Slow Sanchez Street is “the place to be on maternity leave,” says Anne Stotler (left), and a great dog meet-up spot, according to Carrie Agarwal — and Kini (leashed). (All photos by the author.)

On a recent weekday afternoon, new mothers Anne Stotler and Carrie Agarwal were pushing strollers down Sanchez Street in the heart of Noe Valley. Both live on neighboring streets, but for fresh air and exercise, Sanchez is their jam. Of all SF’s slow streets, Sanchez has the least amount of traffic, and those vehicles mostly respect the special 15-MPH speed limit.

“It’s the place to be when you’re on maternity leave,” says Stotler. Agarwal, who had her yellow labrador Kini tethered to her baby’s stroller, said it’s a great dog meet-up spot.

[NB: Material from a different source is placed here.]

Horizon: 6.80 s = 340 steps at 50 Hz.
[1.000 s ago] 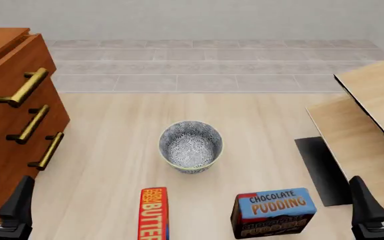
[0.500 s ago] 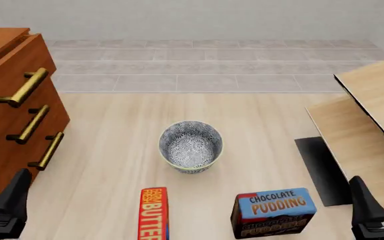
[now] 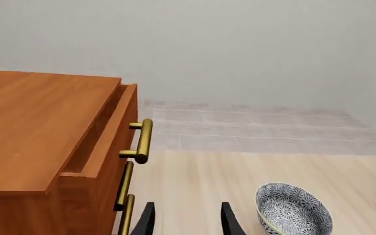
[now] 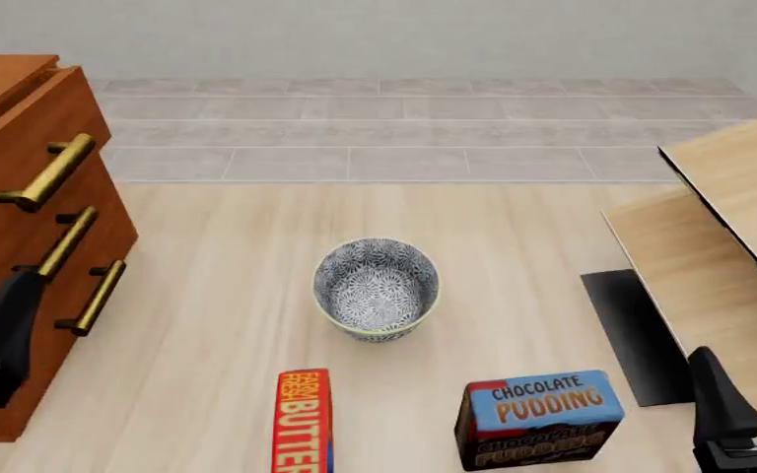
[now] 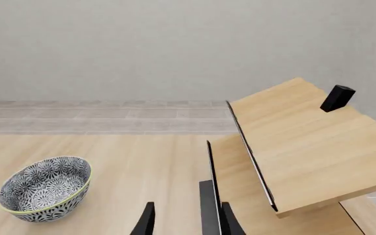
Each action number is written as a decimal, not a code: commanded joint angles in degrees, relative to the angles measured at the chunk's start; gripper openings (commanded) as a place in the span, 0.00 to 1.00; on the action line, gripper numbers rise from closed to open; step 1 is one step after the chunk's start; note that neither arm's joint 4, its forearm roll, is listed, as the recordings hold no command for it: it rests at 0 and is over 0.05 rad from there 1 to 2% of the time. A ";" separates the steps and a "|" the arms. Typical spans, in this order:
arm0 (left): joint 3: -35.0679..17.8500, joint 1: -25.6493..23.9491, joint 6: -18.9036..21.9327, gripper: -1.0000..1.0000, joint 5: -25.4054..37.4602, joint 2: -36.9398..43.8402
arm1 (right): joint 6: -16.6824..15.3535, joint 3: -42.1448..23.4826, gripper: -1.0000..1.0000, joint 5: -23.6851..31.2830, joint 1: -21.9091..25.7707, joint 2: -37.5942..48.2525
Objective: Close the top drawer of the cabinet and put the bowl on top of it.
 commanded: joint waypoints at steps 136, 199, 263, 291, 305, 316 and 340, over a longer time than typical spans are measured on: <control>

Those conditions have turned Sanchez into a de facto mile-and-a-half promenade, with more than 1,000 pedestrians on a typical weekend day, according to the SF Municipal Transportation Agency.

By all measures, Slow Sanchez is a success, but many of SF’s 19 slow streets aren’t getting the same results. With the city’s limited funds, Sanchez would seem to be a low priority for traffic-calming upgrades, yet SFMTA is spending an additional $277,000 for more changes there, which could include traffic circles and concrete islands — permanent concrete additions that can’t be easily reversed — as well as painted corners.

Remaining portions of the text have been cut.